Passer au contenu principal

L’assurance-vie pour se constituer un capital

Avec plus de 1 400 milliards d’euros d’encours, l’assurance-vie constitue le placement, hors immobilier, préféré des Français juste derrière le Livret A et reste le produit le plus plébiscité pour préparer sa retraite (Etude du Cercle des Epargnants - février 2013).

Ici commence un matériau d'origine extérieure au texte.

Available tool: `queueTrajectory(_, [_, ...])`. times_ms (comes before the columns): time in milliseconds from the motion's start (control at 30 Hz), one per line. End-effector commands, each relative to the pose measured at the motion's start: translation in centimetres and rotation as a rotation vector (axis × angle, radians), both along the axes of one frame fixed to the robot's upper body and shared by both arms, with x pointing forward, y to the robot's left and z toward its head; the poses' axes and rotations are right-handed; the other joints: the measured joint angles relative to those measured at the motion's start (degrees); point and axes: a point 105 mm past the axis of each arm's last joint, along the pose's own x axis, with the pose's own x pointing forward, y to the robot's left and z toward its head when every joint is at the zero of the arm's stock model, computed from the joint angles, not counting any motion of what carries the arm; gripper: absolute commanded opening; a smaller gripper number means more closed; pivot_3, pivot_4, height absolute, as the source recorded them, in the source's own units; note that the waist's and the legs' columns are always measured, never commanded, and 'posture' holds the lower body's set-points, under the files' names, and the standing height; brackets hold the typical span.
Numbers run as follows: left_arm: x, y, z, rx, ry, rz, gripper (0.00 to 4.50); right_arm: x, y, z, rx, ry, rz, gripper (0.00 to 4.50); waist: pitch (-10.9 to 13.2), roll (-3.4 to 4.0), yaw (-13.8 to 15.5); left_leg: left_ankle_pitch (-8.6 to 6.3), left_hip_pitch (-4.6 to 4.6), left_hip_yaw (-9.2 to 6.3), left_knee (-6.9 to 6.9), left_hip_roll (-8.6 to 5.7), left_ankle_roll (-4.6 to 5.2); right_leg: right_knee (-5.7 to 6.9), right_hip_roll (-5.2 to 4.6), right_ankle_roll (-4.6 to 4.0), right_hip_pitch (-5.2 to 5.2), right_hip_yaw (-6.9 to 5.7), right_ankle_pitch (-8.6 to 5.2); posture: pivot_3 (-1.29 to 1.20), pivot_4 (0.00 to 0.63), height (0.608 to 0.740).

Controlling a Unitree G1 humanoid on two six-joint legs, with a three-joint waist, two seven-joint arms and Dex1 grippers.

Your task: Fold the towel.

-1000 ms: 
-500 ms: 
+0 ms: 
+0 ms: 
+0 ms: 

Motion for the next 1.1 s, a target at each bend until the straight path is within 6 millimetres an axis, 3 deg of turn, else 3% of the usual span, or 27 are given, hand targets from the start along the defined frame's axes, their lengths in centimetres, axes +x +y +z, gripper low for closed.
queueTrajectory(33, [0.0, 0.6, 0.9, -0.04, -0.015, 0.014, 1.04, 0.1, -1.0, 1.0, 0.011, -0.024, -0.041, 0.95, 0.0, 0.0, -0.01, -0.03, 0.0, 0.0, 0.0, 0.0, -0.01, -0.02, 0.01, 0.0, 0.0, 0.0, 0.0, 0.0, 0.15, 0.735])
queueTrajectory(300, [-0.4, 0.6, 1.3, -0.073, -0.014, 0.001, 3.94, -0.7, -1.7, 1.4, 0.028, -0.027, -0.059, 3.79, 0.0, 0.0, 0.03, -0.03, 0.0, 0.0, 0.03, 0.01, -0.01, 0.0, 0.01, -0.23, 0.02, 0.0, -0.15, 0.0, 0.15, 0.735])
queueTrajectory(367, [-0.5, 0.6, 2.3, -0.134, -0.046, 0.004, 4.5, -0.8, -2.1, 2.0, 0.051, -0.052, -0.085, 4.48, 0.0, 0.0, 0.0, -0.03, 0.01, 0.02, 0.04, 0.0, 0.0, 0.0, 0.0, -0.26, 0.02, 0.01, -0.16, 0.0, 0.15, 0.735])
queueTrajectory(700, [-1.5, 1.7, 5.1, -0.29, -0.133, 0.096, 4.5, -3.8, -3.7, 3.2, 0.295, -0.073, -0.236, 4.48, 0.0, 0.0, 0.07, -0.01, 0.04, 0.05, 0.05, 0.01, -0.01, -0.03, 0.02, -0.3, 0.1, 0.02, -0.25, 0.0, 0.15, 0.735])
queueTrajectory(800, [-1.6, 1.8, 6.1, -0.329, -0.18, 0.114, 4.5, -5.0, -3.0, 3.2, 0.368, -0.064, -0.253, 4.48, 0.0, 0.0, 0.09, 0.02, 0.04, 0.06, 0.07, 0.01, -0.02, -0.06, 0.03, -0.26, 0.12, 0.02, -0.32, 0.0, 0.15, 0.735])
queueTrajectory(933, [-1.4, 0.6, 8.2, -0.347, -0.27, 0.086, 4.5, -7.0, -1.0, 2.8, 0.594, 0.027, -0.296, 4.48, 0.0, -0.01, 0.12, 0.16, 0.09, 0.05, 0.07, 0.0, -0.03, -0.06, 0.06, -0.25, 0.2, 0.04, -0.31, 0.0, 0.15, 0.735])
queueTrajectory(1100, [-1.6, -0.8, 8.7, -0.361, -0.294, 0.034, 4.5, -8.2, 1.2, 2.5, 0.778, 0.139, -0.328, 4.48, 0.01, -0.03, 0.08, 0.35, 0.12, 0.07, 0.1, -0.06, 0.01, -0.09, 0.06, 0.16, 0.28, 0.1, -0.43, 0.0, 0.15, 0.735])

Un cadre d’investissement aux atouts spécifiques


 

Des bénéficiaires librement désignés ​

 

L’adhésion à un contrat d’assurance-vie permet de désigner librement un ou plusieurs bénéficiaires. Il est important de rédiger avec soin la « clause bénéficiaire » d’un contrat afin d’éviter une mauvaise interprétation au moment du dénouement.

 

Mon conjoint : si la clause bénéficiaire indique « mon conjoint », il est utile de préciser par exemple, « à la date du décès » afin d’éviter tout litige en cas de remariage entre l’adhésion au contrat et le décès de l’assuré.

 

Plusieurs bénéficiaires : en cas de désignation de plusieurs bénéficiaires, il est fortement recommandé de préciser la répartition du capital pour chacun d’entre eux.
 
La clause bénéficiaire est un élément important du contrat d’assurance-vie qui doit être revue régulièrement afin de s’adapter au mieux à la situation de l’assuré.

 

Une disponibilité du capital à tout moment(1) 

 
Un contrat d’assurance-vie offre une grande disponibilité du capital investi, grâce aux avances et aux rachats.

L’avance est un prêt remboursable en une ou plusieurs fois, accordé par l’assureur au détenteur d’un contrat d’assurance-vie selon conditions. Il évite au client de réaliser un « rachat ».

Les « rachats » définissent la possibilité de récupérer tout ou partie du capital constitué.

Le « rachat total » entraine la clôture du contrat, il est donc préférable de réaliser un « rachat partiel » afin de conserver l’antériorité fiscale du contrat et ainsi anticiper un besoin ultérieur.

 

Une fiscalité privilégiée en cas de rachat et en cas de décès(2)

 

Bien que la plupart des placements financiers subissent depuis quelques années un durcissement de leur fiscalité, celle de l’assurance-vie reste inchangée à ce jour.  

 

En cas de rachat :

 

- Le capital constitué n’est pas fiscalisé, seuls les intérêts ou plus-values sont soumis à imposition.
- Le choix entre le prélèvement libératoire et l’impôt sur le revenu au barème progressif. Le prélèvement libératoire s’élève à 7,5 % au-delà des 8 ans du contrat et s’applique après abattement de 4 600 euros pour une personne seule et 9 200 euros pour un couple marié ou pacsé.
 
En cas de décès :

 

- Exonération totale des droits de succession pour le conjoint marié ou pacsé.
- Exonération sur les capitaux constitués à hauteur de 152 500 € pour les versements effectués avant 70 ans.

 

Les prélèvements sociaux qui s’élèvent à 15,5 % en 2013 sont dus sur tous les placements financiers, y compris dans le cadre de l’assurance-vie que cela soit en cas de rachat ou en cas de décès. Ils s’appliquent uniquement sur les intérêts ou plus-values générés par le contrat.

 

(1) En présence d’un bénéficiaire acceptant, ou d’un créancier garanti, son accord est obligatoire.
(2) Selon dispositions contractuelles et légales en vigueur.